- Exercise requirements -
Return only this: the line with "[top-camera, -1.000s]" and all the lines that follow it below, through the final one, exactly as they are.

--------

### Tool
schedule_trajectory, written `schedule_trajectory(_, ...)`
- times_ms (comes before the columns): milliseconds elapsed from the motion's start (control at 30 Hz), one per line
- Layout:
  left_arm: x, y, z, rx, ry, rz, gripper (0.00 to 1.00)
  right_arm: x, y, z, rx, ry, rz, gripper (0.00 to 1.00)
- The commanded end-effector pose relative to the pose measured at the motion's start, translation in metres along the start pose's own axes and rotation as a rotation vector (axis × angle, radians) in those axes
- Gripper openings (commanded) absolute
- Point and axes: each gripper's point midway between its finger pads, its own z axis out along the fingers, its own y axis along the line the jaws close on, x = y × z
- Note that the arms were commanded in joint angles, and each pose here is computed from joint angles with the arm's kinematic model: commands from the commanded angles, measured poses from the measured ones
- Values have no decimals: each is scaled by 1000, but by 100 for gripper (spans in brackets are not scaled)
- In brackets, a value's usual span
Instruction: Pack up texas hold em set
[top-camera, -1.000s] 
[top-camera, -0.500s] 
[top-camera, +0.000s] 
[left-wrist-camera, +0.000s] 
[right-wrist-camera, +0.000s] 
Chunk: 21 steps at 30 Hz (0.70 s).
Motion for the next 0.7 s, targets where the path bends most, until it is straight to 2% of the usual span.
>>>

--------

- Solution -
[top-camera, -1.000s] 
[top-camera, -0.500s] 
[top-camera, +0.000s] 
[left-wrist-camera, +0.000s] 
[right-wrist-camera, +0.000s] 
Chunk: 21 steps at 30 Hz (0.70 s).
Motion for the next 0.7 s, targets where the path bends most, until it is straight to 2% of the usual span.
>>>

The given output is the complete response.